*MATERIAL FOR THE TASK:*
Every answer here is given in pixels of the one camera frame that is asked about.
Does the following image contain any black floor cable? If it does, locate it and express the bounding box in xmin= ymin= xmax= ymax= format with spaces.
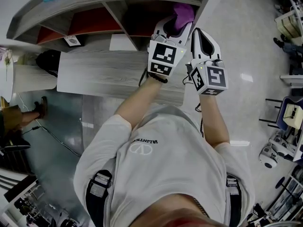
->
xmin=22 ymin=126 xmax=82 ymax=157

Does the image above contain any white dome device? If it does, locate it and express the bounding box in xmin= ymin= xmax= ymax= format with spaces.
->
xmin=259 ymin=145 xmax=280 ymax=169
xmin=269 ymin=136 xmax=299 ymax=158

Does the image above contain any white ribbed pedestal table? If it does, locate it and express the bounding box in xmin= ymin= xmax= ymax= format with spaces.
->
xmin=0 ymin=48 xmax=59 ymax=104

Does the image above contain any pale flower stem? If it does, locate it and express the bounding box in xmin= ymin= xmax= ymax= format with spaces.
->
xmin=3 ymin=50 xmax=14 ymax=82

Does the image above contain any person's white shirt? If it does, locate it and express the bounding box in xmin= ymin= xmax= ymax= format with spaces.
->
xmin=73 ymin=105 xmax=256 ymax=227

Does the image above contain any blue chair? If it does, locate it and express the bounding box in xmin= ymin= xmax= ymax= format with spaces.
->
xmin=259 ymin=96 xmax=303 ymax=131

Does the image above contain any grey wooden desk with shelves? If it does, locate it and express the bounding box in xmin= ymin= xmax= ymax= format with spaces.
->
xmin=56 ymin=33 xmax=190 ymax=106

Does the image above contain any black round stand base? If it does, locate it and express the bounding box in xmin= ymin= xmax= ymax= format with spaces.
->
xmin=274 ymin=176 xmax=287 ymax=190

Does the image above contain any left hand-held gripper cable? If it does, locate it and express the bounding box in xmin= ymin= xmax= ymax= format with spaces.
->
xmin=138 ymin=69 xmax=149 ymax=87

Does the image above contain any black bead bracelet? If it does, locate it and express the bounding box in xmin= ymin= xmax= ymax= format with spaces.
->
xmin=146 ymin=70 xmax=169 ymax=84

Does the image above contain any black harness strap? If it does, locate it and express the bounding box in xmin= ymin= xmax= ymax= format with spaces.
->
xmin=85 ymin=169 xmax=113 ymax=227
xmin=226 ymin=175 xmax=242 ymax=227

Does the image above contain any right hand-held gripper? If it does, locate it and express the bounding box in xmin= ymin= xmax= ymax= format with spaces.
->
xmin=186 ymin=27 xmax=230 ymax=96

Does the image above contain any black round stool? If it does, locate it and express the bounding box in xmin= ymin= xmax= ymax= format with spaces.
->
xmin=0 ymin=136 xmax=31 ymax=153

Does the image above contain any person's left forearm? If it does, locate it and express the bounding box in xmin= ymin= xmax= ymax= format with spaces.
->
xmin=114 ymin=78 xmax=166 ymax=130

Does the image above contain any grey wooden shelf unit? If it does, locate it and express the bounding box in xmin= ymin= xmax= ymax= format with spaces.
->
xmin=6 ymin=0 xmax=213 ymax=53

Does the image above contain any black backpack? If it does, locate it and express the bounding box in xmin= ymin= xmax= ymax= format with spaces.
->
xmin=35 ymin=50 xmax=62 ymax=78

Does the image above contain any hand-held gripper cable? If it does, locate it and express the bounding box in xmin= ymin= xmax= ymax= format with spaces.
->
xmin=138 ymin=69 xmax=149 ymax=87
xmin=181 ymin=72 xmax=205 ymax=139

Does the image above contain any white paper sheet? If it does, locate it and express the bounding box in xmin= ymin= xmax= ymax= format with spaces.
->
xmin=109 ymin=33 xmax=133 ymax=52

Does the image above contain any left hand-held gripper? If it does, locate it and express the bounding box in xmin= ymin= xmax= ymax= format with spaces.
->
xmin=147 ymin=17 xmax=193 ymax=78

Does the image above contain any right hand-held gripper cable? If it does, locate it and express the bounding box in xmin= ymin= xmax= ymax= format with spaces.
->
xmin=181 ymin=72 xmax=205 ymax=139

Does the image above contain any person's face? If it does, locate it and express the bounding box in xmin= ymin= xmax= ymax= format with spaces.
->
xmin=142 ymin=194 xmax=237 ymax=227

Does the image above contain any beige box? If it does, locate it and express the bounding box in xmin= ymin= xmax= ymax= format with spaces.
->
xmin=283 ymin=104 xmax=303 ymax=129

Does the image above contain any thin striped neck cord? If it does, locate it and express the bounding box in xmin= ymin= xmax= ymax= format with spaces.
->
xmin=193 ymin=197 xmax=210 ymax=218

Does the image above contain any black framed picture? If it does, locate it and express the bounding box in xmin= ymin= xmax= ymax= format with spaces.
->
xmin=62 ymin=34 xmax=85 ymax=49

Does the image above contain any purple wiping cloth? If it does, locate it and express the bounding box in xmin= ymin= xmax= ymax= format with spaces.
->
xmin=170 ymin=2 xmax=196 ymax=33

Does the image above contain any person's right forearm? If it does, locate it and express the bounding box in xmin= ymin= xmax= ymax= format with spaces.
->
xmin=198 ymin=94 xmax=231 ymax=148

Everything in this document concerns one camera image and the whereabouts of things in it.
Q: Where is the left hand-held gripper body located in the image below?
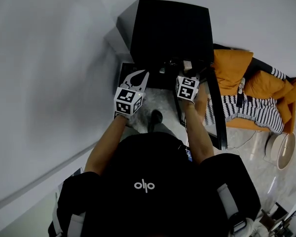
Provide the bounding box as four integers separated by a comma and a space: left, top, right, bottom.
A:
114, 82, 147, 119

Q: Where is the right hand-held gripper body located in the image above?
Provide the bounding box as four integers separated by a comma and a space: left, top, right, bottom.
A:
175, 76, 200, 105

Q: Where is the person's right forearm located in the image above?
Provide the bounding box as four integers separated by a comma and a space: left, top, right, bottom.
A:
184, 100, 215, 166

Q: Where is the person's left forearm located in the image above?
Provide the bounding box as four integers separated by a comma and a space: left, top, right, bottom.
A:
83, 114, 130, 176

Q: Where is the person's right shoe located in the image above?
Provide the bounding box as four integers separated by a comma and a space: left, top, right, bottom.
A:
148, 109, 163, 133

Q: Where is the person's left leg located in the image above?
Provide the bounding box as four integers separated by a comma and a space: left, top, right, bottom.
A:
124, 122, 140, 135

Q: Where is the person's leg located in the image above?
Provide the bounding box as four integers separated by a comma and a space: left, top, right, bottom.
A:
124, 122, 140, 135
148, 122, 178, 140

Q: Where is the glass fridge door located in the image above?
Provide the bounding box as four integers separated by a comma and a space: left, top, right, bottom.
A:
172, 67, 228, 151

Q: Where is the person's right leg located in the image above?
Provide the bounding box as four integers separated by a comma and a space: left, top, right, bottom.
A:
148, 122, 178, 140

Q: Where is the orange cushion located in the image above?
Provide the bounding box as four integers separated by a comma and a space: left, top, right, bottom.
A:
213, 48, 254, 96
245, 70, 294, 104
276, 77, 296, 134

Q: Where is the white slim bottle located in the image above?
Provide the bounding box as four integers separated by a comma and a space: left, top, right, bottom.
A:
238, 77, 246, 95

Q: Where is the black mini fridge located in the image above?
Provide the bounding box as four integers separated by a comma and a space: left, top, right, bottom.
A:
116, 0, 215, 90

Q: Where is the orange sofa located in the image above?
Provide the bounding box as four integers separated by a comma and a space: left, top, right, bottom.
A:
211, 43, 296, 136

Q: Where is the black white striped blanket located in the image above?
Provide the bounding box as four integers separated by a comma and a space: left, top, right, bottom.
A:
204, 67, 287, 133

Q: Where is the round beige side table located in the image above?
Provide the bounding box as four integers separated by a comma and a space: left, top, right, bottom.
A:
264, 132, 296, 170

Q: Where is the person's black shirt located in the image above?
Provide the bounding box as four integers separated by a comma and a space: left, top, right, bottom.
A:
48, 131, 262, 237

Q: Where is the grey shoulder strap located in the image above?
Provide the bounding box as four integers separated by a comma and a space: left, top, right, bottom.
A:
217, 183, 255, 234
51, 201, 87, 237

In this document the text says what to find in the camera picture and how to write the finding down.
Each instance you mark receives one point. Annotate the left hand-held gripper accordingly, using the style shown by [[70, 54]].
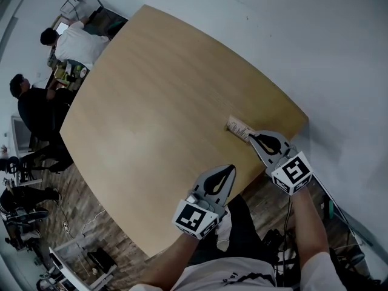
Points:
[[194, 220]]

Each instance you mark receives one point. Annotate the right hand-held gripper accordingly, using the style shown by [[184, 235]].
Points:
[[292, 174]]

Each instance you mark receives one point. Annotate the white printed paper label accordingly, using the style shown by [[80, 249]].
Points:
[[239, 127]]

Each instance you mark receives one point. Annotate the person's left forearm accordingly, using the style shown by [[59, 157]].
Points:
[[175, 259]]

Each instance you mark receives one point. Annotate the person's right forearm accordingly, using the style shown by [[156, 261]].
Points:
[[307, 226]]

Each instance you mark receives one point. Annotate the person's black trousers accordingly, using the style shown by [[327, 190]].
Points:
[[242, 232]]

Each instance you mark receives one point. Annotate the green-headed broom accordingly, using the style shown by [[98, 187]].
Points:
[[331, 210]]

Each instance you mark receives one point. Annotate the person's white shirt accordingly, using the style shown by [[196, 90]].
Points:
[[230, 274]]

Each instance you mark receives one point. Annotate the light wooden table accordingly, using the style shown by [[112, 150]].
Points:
[[157, 102]]

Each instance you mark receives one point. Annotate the black floor box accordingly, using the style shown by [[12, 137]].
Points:
[[101, 262]]

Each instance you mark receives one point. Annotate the white power strip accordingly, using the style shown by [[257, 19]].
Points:
[[66, 226]]

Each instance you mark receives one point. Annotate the white desk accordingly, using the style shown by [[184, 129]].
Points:
[[69, 262], [20, 135]]

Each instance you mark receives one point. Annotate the white round plate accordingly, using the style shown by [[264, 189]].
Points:
[[82, 71]]

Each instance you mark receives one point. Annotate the dark cluttered desk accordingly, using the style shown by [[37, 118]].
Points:
[[100, 20]]

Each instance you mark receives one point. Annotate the lit laptop screen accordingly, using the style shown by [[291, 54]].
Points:
[[62, 28]]

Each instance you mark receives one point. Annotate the grey wall conduit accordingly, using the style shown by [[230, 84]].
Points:
[[7, 38]]

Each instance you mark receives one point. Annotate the grey wall electrical panel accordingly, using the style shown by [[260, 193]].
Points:
[[3, 5]]

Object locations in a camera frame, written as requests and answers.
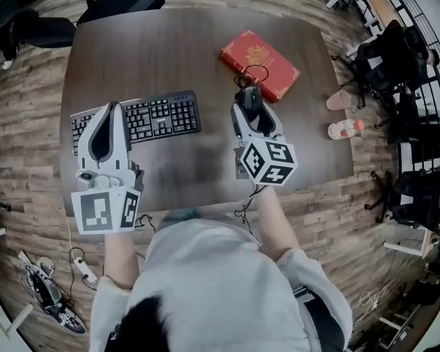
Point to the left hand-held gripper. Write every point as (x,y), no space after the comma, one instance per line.
(95,211)

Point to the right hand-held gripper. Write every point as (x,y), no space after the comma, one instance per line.
(271,160)

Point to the black keyboard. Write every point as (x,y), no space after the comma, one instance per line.
(161,117)

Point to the person's right forearm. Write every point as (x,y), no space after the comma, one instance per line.
(275,226)

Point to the person's left forearm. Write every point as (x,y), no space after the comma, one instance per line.
(119,259)

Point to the red hardcover book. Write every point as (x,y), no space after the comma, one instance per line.
(264,62)

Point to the pink plastic cup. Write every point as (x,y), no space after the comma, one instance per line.
(339,100)

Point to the white bottle red cap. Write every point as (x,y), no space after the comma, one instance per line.
(342,130)

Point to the person's leg in jeans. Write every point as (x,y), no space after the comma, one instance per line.
(185,216)

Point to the white power strip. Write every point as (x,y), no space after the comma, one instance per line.
(84,270)

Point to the spare hand-held gripper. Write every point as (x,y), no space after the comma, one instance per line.
(45,288)

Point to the person's grey shirt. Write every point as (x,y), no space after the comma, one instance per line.
(212,281)

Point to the wooden top desk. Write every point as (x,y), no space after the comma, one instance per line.
(379,2)

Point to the black metal railing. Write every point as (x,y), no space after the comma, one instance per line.
(434,72)

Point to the white desk frame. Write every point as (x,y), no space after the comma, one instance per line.
(425,242)

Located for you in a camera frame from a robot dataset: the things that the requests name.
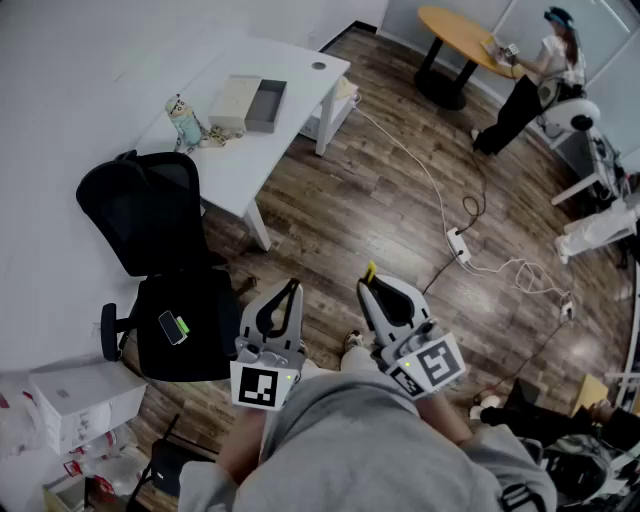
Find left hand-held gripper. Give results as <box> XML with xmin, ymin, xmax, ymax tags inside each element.
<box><xmin>229</xmin><ymin>277</ymin><xmax>307</xmax><ymax>412</ymax></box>

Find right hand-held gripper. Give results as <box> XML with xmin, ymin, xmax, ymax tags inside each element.
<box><xmin>356</xmin><ymin>274</ymin><xmax>467</xmax><ymax>401</ymax></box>

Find beige storage box with drawer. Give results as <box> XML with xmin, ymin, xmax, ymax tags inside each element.
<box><xmin>208</xmin><ymin>74</ymin><xmax>289</xmax><ymax>134</ymax></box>

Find person's left forearm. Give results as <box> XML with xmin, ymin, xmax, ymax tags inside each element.
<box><xmin>218</xmin><ymin>405</ymin><xmax>272</xmax><ymax>485</ymax></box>

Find person's right forearm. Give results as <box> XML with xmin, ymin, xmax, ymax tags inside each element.
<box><xmin>414</xmin><ymin>393</ymin><xmax>474</xmax><ymax>447</ymax></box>

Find white cardboard box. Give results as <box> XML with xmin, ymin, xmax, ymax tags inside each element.
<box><xmin>27</xmin><ymin>359</ymin><xmax>149</xmax><ymax>456</ymax></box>

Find person's left leg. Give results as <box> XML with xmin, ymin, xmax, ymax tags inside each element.
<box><xmin>298</xmin><ymin>339</ymin><xmax>332</xmax><ymax>384</ymax></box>

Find person's leg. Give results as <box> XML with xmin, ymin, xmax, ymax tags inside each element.
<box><xmin>298</xmin><ymin>339</ymin><xmax>332</xmax><ymax>384</ymax></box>
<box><xmin>339</xmin><ymin>329</ymin><xmax>382</xmax><ymax>374</ymax></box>

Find person's right leg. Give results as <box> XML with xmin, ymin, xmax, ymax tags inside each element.
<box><xmin>339</xmin><ymin>329</ymin><xmax>382</xmax><ymax>374</ymax></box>

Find white power strip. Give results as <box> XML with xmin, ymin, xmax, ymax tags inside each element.
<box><xmin>446</xmin><ymin>227</ymin><xmax>473</xmax><ymax>265</ymax></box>

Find person's grey sweatshirt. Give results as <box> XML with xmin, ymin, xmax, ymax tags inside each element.
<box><xmin>177</xmin><ymin>369</ymin><xmax>559</xmax><ymax>512</ymax></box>

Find white desk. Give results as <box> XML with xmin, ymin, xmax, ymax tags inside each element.
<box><xmin>134</xmin><ymin>37</ymin><xmax>352</xmax><ymax>251</ymax></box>

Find black office chair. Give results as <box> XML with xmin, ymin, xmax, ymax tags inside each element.
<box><xmin>75</xmin><ymin>149</ymin><xmax>244</xmax><ymax>384</ymax></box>

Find black metal rack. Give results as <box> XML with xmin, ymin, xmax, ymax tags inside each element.
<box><xmin>127</xmin><ymin>413</ymin><xmax>219</xmax><ymax>512</ymax></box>

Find cartoon plush doll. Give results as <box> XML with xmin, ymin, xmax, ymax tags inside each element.
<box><xmin>165</xmin><ymin>93</ymin><xmax>204</xmax><ymax>149</ymax></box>

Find beige cloth bundle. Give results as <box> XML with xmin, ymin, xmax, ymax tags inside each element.
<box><xmin>333</xmin><ymin>75</ymin><xmax>360</xmax><ymax>101</ymax></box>

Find pile of plastic bags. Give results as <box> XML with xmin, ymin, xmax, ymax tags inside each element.
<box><xmin>0</xmin><ymin>374</ymin><xmax>146</xmax><ymax>504</ymax></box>

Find round wooden table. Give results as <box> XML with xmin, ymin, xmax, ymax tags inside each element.
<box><xmin>413</xmin><ymin>5</ymin><xmax>526</xmax><ymax>112</ymax></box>

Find tangled white cable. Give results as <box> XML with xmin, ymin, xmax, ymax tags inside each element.
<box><xmin>467</xmin><ymin>257</ymin><xmax>574</xmax><ymax>302</ymax></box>

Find black cable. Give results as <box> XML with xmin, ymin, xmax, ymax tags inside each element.
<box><xmin>460</xmin><ymin>153</ymin><xmax>489</xmax><ymax>236</ymax></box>

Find long white cable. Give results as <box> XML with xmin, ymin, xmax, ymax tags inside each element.
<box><xmin>352</xmin><ymin>99</ymin><xmax>454</xmax><ymax>236</ymax></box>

*WHAT TO DO:* Among the entries above, say how many lines hold the word "round". No other words belong in the answer.

*EXERCISE SOLUTION:* 5